__YOUR INSTRUCTIONS__.
When you reach the line that contains "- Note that" in the data below, start reproducing lines exactly, and stop after the line that contains "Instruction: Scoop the".

__DATA SEGMENT__.
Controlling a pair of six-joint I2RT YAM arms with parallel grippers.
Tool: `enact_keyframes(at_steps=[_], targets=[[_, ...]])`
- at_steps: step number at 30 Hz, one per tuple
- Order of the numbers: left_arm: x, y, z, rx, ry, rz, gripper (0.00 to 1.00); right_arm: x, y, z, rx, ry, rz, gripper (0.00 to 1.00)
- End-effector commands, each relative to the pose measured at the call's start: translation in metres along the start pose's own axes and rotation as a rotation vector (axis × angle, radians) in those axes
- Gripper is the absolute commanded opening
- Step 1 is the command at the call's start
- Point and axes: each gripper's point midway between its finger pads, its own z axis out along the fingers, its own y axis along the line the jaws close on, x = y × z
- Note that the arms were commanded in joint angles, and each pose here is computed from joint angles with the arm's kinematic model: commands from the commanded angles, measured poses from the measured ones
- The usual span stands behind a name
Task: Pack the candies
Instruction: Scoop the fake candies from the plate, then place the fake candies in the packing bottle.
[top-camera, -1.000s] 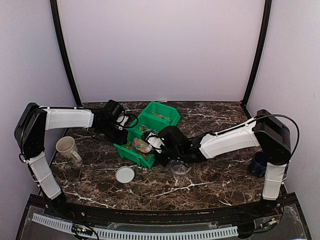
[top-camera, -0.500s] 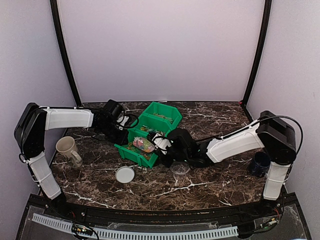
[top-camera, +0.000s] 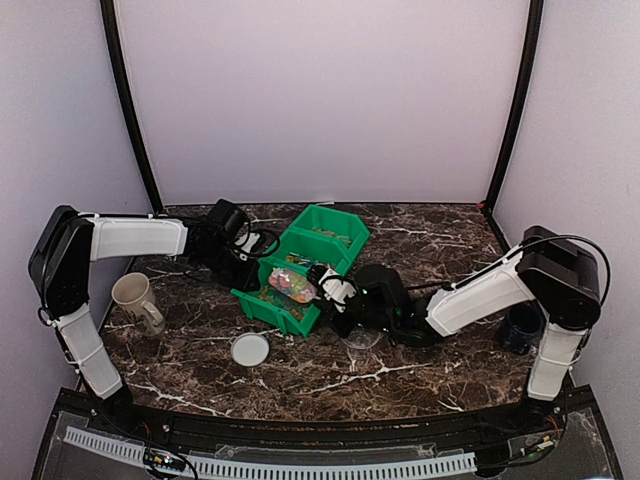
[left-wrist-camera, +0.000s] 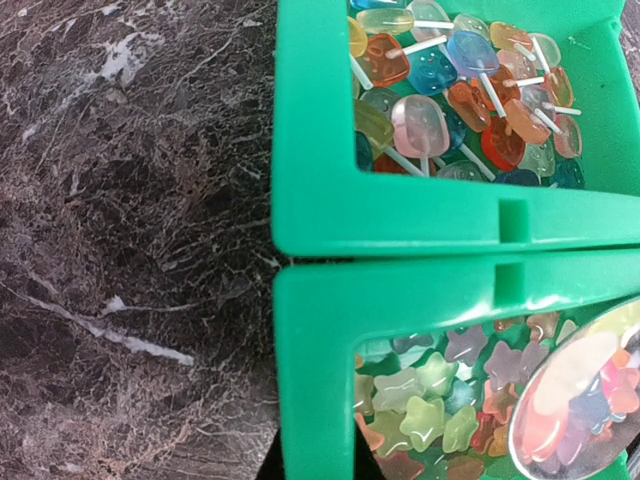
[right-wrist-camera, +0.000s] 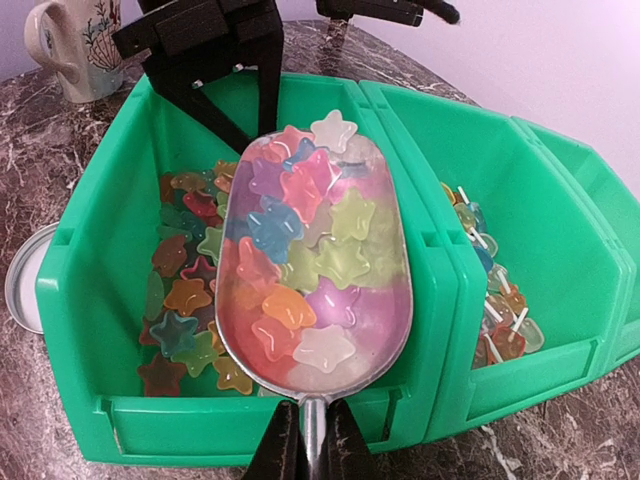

__ANSWER BOX__.
- Note that the arms were commanded in joint angles, and each pose here is computed from joint angles with the arm's kinematic model: commands from the commanded angles, measured poses from the measured ones
- The usual span stands behind a name
Task: Pack the candies
Instruction: Scoop the fake candies from the plate, then place the fake candies in the packing bottle.

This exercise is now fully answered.